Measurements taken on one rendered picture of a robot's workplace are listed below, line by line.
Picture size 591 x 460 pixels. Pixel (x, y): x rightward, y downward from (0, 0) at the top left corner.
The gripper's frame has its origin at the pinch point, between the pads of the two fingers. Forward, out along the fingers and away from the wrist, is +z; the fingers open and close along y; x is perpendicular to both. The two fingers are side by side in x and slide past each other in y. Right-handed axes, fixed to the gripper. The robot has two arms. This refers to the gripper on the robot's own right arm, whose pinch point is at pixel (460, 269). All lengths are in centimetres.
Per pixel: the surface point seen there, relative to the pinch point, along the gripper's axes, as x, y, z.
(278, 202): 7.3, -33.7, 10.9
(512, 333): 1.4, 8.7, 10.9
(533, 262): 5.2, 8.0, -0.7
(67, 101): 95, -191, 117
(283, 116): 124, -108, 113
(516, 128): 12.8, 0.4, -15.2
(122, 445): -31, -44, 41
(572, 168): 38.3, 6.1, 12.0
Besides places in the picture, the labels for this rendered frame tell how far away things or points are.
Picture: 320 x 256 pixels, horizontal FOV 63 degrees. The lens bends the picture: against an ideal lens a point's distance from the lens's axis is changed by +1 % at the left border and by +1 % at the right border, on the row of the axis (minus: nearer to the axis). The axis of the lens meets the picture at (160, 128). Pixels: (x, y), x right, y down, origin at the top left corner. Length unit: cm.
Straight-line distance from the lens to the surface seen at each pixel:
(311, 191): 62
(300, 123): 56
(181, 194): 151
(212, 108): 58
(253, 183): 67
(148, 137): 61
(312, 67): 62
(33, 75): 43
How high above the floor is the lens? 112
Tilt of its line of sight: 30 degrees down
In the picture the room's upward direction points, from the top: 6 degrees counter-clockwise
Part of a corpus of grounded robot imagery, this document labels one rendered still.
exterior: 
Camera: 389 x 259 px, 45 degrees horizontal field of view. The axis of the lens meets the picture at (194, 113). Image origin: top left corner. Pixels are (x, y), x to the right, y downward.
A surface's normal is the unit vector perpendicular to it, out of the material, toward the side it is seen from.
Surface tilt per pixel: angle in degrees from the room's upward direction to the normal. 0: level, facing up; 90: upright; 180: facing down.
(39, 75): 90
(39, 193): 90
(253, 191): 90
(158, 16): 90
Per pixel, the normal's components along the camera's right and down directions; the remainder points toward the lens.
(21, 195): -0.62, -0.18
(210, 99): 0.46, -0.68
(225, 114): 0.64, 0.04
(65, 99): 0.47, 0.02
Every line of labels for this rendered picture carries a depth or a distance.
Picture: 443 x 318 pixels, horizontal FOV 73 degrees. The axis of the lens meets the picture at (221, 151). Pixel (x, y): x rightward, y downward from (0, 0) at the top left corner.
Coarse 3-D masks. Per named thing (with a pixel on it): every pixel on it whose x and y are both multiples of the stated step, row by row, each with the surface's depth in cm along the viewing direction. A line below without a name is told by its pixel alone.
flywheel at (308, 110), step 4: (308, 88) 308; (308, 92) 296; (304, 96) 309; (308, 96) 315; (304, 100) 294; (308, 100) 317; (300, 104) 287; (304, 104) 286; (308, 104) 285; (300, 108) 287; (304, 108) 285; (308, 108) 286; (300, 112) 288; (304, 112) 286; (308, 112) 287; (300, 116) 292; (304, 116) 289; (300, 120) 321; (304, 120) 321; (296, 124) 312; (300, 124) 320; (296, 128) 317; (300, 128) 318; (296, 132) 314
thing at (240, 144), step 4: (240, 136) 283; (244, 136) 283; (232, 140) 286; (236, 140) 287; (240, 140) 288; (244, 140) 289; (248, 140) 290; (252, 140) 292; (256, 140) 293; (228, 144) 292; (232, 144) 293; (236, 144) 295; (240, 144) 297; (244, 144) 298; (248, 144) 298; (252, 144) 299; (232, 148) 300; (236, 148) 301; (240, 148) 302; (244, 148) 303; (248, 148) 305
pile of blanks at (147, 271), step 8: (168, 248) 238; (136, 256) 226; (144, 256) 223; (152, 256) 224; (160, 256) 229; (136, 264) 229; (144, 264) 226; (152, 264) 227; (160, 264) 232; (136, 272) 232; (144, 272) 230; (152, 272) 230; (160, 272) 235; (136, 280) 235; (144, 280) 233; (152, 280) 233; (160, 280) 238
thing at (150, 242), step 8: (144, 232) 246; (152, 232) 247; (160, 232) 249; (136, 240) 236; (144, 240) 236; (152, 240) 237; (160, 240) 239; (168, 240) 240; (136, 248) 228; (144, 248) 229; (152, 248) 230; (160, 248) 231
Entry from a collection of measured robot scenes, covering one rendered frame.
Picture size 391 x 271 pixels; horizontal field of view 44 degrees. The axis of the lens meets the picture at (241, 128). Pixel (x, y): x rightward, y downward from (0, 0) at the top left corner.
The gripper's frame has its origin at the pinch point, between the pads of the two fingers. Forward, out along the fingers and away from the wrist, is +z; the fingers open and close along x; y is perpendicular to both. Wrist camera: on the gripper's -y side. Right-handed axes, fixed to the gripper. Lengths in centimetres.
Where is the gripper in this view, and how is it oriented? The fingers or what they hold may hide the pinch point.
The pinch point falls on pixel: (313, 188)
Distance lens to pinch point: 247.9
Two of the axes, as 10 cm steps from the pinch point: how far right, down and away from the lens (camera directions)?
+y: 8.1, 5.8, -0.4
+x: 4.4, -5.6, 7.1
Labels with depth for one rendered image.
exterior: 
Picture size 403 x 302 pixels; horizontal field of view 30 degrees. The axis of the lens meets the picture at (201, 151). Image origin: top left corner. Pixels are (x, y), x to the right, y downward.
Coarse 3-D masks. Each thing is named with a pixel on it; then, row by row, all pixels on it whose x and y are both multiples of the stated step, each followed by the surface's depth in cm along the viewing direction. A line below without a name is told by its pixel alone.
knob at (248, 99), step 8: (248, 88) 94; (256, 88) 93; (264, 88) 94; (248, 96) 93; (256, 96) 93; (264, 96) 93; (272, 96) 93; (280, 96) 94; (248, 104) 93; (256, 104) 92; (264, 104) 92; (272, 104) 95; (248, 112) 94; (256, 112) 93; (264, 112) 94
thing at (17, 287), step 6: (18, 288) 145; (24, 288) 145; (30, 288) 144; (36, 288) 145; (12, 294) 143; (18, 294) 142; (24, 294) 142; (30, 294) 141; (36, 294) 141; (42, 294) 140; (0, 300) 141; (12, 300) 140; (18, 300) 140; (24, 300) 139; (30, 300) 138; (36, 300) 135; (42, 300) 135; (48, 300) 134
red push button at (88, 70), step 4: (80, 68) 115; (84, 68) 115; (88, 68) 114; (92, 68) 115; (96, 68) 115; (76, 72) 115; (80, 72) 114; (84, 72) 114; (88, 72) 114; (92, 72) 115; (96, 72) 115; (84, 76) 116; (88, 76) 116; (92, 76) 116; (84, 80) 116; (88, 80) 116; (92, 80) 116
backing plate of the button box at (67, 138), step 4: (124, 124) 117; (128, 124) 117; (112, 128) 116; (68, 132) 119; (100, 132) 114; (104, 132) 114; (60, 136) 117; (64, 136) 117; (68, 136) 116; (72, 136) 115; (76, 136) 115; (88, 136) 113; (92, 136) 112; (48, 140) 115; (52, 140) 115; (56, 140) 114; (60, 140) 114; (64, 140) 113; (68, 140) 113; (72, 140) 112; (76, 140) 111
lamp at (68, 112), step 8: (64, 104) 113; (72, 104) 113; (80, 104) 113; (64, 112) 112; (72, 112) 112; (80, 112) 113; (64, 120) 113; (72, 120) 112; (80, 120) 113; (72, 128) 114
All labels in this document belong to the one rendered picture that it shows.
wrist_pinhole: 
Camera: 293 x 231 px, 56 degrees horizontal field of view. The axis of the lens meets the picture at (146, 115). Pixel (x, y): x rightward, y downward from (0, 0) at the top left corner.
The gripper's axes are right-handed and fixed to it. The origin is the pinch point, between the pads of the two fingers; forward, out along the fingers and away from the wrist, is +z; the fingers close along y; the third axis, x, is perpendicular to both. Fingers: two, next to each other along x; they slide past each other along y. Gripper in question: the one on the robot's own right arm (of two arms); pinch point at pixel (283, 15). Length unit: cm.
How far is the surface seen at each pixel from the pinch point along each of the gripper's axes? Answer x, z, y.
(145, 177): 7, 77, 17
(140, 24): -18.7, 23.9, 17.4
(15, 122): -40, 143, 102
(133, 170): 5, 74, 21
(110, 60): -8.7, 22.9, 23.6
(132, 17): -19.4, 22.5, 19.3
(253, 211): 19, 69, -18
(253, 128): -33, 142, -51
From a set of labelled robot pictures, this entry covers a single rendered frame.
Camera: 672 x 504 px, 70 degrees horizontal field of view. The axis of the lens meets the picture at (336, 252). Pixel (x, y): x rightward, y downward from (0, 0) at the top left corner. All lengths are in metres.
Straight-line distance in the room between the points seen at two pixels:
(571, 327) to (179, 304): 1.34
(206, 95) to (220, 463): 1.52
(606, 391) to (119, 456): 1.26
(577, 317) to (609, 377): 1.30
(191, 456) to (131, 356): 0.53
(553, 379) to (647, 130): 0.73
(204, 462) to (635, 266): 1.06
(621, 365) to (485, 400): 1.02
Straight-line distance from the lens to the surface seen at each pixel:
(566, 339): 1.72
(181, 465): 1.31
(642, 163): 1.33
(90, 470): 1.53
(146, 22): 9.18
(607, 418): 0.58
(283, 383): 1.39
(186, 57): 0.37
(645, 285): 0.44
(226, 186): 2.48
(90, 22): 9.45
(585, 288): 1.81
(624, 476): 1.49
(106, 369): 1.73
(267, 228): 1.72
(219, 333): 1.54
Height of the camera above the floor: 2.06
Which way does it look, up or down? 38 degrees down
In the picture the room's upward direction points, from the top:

----------------

■ **What the task asks**: Restate verbatim the first line above and all lines after it through the line containing "Picture size 591"; omit the rest.

■ **Result of the task**:
Measurements taken on one rendered picture of a robot's workplace are listed below, line by line.
Picture size 591 x 460 pixels. Pixel (x, y): x rightward, y downward from (0, 0) at the top left corner.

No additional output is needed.